But with oversupply still looming large, any recovery - especially in home prices - is likely to be slow, tempering hopes that housing could provide a badly needed boost to the Chinese economy as it struggles to overcome the slowest growth since the global financial crisis.

"December sales figures were a positive surprise because they were better than the September and October figures which were traditionally the golden and silver month," Macquarie analyst David Ng said. "They're stimulated by loosening policies."

Ng said however that sales would see slow, healthy growth rather than a big rebound.

China's top listed residential developer China Vanke reported a 129 percent surge in sales in the last month of 2014 from a year earlier, while sales over the same period for mid-sized Country Garden leapt 167 percent.

Sixty percent of China's major cities recorded a rise in sales volume in December, according to housing data researcher CRIC, with first-tier cities rising the most, up more than 15 percent from November and over 45 percent from a year earlier.

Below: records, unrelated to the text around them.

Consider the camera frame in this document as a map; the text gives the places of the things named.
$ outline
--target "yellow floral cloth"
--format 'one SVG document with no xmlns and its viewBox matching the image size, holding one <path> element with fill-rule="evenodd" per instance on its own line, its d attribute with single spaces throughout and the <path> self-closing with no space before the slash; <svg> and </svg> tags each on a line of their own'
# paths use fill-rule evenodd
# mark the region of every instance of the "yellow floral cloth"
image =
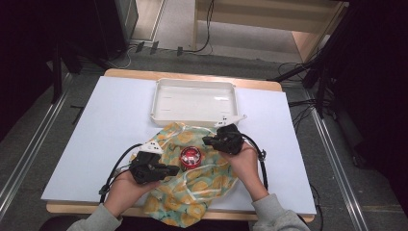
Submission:
<svg viewBox="0 0 408 231">
<path fill-rule="evenodd" d="M 177 176 L 167 177 L 153 190 L 144 204 L 145 213 L 169 225 L 188 227 L 201 220 L 212 199 L 231 189 L 237 182 L 231 166 L 202 141 L 215 132 L 215 128 L 171 123 L 152 139 L 164 151 L 160 161 L 163 164 L 180 166 L 180 153 L 188 146 L 198 148 L 202 160 L 200 167 L 180 170 Z"/>
</svg>

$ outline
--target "wrist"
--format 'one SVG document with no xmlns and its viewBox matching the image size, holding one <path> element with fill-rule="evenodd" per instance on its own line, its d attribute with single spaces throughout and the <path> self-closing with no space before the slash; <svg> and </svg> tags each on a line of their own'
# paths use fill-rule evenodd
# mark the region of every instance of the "wrist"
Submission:
<svg viewBox="0 0 408 231">
<path fill-rule="evenodd" d="M 109 200 L 105 202 L 104 206 L 115 218 L 118 218 L 122 214 L 122 212 L 119 211 L 114 204 L 110 203 Z"/>
<path fill-rule="evenodd" d="M 269 192 L 265 189 L 264 184 L 259 178 L 243 182 L 243 184 L 251 195 L 252 201 L 260 200 L 269 195 Z"/>
</svg>

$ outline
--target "black curtain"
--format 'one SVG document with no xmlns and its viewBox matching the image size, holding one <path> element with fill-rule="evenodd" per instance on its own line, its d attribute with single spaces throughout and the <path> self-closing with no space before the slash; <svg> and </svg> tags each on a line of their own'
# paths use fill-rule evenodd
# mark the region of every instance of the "black curtain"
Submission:
<svg viewBox="0 0 408 231">
<path fill-rule="evenodd" d="M 354 150 L 389 179 L 408 215 L 407 3 L 359 1 L 350 10 L 324 61 L 329 85 L 363 138 Z"/>
<path fill-rule="evenodd" d="M 34 4 L 0 3 L 0 141 L 52 84 L 52 45 Z"/>
</svg>

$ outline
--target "gray carpet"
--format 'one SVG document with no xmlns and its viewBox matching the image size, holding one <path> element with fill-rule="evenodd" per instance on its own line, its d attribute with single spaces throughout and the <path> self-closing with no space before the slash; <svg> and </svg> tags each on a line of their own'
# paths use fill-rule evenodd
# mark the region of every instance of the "gray carpet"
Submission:
<svg viewBox="0 0 408 231">
<path fill-rule="evenodd" d="M 149 55 L 148 48 L 142 52 L 131 54 L 132 63 L 128 69 L 155 70 L 165 72 L 182 72 L 207 75 L 234 76 L 249 79 L 265 79 L 278 76 L 280 64 L 259 60 L 243 60 L 215 56 L 195 56 L 185 54 L 176 57 L 174 52 L 158 51 Z M 127 65 L 125 56 L 117 59 L 115 64 Z M 94 64 L 84 63 L 81 75 L 74 76 L 62 109 L 44 140 L 38 155 L 19 188 L 8 212 L 0 222 L 0 230 L 38 230 L 51 215 L 46 211 L 45 202 L 39 198 L 48 182 L 54 167 L 59 161 L 64 148 L 75 128 L 72 122 L 78 109 L 70 105 L 86 106 L 92 90 L 103 71 Z M 293 68 L 284 65 L 281 72 Z M 284 91 L 289 101 L 305 99 L 304 89 L 299 84 L 284 84 Z M 34 135 L 40 121 L 49 108 L 52 89 L 44 93 L 36 104 L 19 120 L 11 132 L 0 143 L 0 183 L 5 184 L 19 158 L 24 152 L 30 138 Z M 304 107 L 291 108 L 296 117 Z M 371 230 L 406 230 L 408 219 L 398 207 L 388 181 L 377 171 L 362 170 L 352 164 L 349 149 L 337 123 L 326 117 L 333 142 L 338 148 L 348 179 L 357 193 L 365 218 Z M 320 204 L 324 215 L 324 230 L 353 230 L 344 199 L 338 183 L 334 178 L 324 146 L 322 145 L 316 124 L 311 116 L 301 122 L 298 141 L 306 166 L 310 183 L 319 191 Z M 312 230 L 319 230 L 320 216 L 310 223 Z"/>
</svg>

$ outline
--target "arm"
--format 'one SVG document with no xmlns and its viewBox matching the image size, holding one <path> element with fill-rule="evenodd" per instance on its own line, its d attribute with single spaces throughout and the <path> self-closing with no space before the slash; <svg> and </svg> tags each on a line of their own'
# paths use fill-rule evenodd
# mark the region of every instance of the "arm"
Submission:
<svg viewBox="0 0 408 231">
<path fill-rule="evenodd" d="M 120 215 L 132 207 L 145 193 L 159 186 L 159 182 L 139 185 L 132 174 L 126 171 L 116 177 L 105 204 L 100 204 L 89 218 L 73 223 L 68 231 L 116 230 L 122 218 Z"/>
<path fill-rule="evenodd" d="M 252 205 L 258 216 L 254 230 L 309 230 L 297 214 L 285 210 L 276 194 L 269 194 L 258 175 L 258 155 L 246 142 L 241 152 L 234 156 L 220 152 L 232 166 L 252 198 Z"/>
</svg>

China has put in place a series of stimulus measures including interest rate cuts to spur home buying demand and market liquidity since the third quarter.

Betting on even looser policy to come, investors have been snapping up property shares, pushing the property sub-index in Shanghai to its highest since February 2008.

But housing supply remains excessive despite the pick-up in sales, with only two major cities out of 23 seeing a decline in inventory at the end of December, CRIC data showed.

"Inventory is high. We can't raise prices until after the market digests them, " said a chief executive officer of a developer based in southern Guangdong province. "The sales went up but prices didn't; it won't be easy for us to raise prices."

China's new home prices fell for the 11th consecutive month in November by an annual 3.7 percent, the biggest drop since 2011. Property sales hit 132.2 million square metres, the highest level in 11 months, though still down 11 percent from a year earlier.

The Chinese Academy of Social Sciences (CASS) said in a report last month it expects home prices in first and second-tier cities to continue to fall in 2015 on high inventory, while prices in third and fourth-tier cities would stabilise.

In terms of full-year results, a breakdown of sales figures also underscores the increasing polarisation between large and small players, leading to quicker consolidation. CASS forecasts that half of the developers will "vanish".

China has an estimated 50,000 developers although only 80 account for close to 40 percent of market share.

The largest companies tend to grow faster. Seven developers with over 100 billion yuan in sales, including Dalian Wanda Commercial Properties and Evergrande Real Estate, on average sold 24 percent more in 2014, while those with 30-100 billion sales grew at 14.6 percent, according to housing researcher China Index Academy.

Unlisted state-backed Greenland Group said its 2014 contracted sales jumped 50 percent from a year earlier to 240.8 billion yuan, topping China Vanke for the first time.